The Funders Together Staff reflects on what this year has taught us and where we have found hope in the work to prevent and end homelessness.


It goes without saying that 2020 has brought challenges, trials, exhaustion, and grief. With the end of the year closing in, you will no doubt receive many “Year in Review” emails focusing on accomplishments and milestones organizations achieved despite the barriers that were present. For Funders Together to End Homelessness, while our accomplishments are notable and worthy of recognition, I believe it is important to also reflect on what this year has taught us, both as an organization and individuals, and how it has shaped our work over the past 12 months and will continuing shaping it in the future.

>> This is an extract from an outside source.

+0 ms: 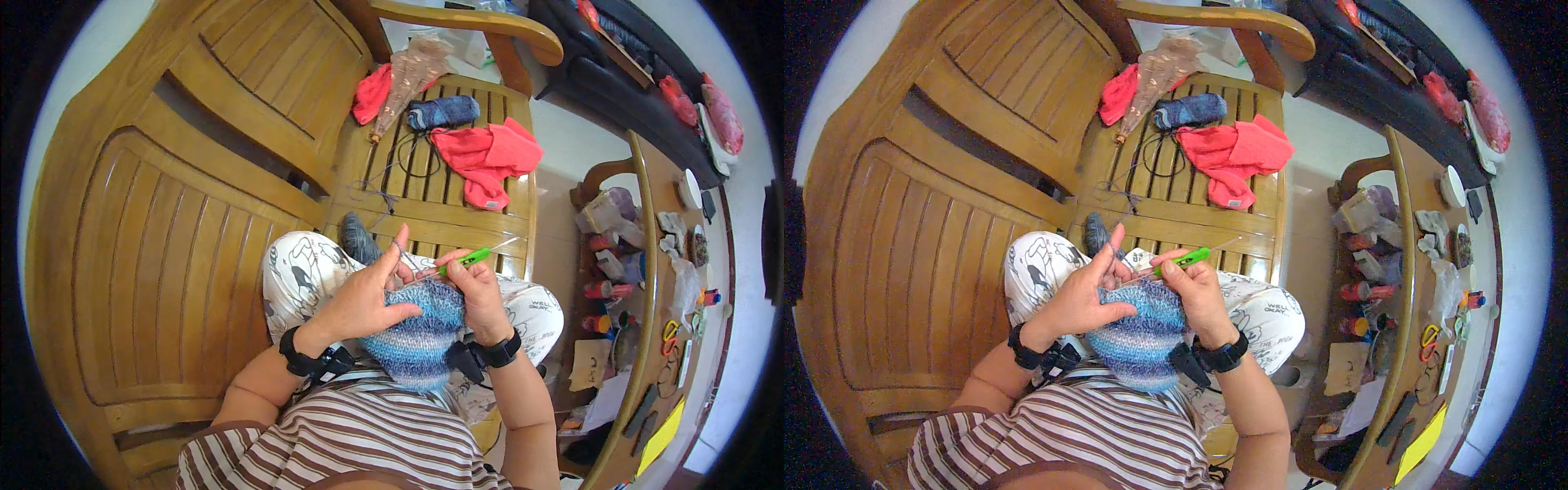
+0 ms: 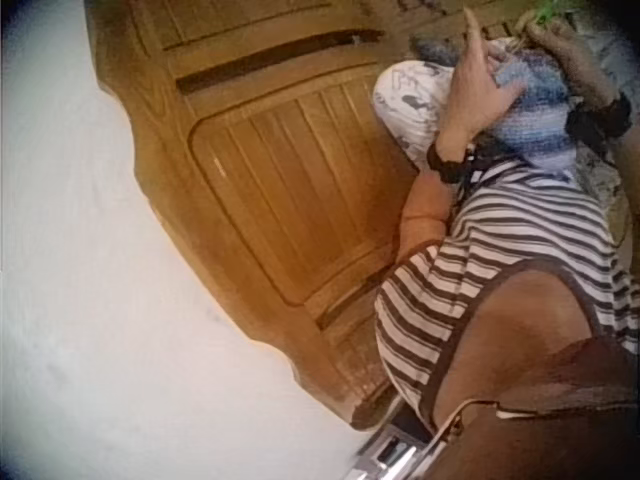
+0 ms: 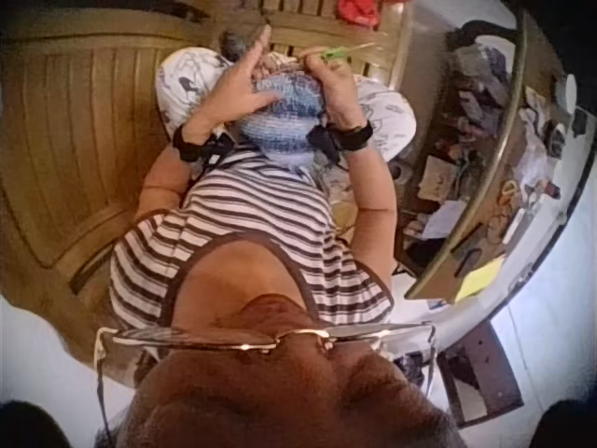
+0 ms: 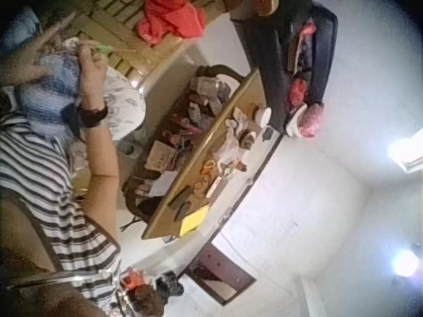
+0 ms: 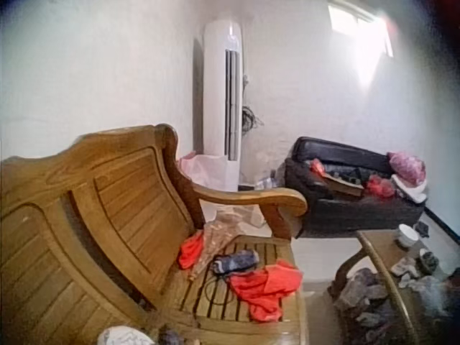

This year taught us the importance of living into our values and shifting our work to not just center and focus on racial equity, but also justice. It emphasized the need to rest and prioritize our well-being because the journey to dismantle white supremacy and decenter whiteness is long. It taught us that experiencing and expressing joy as Black, Indigenous, and people of color isn’t just part of the resistance to the ever-present oppression we face, but a birthright and part of our liberation. This year also underscored the necessity of philanthropy’s work to be rooted and operating in justice and healing if we are to achieve what we seek to accomplish.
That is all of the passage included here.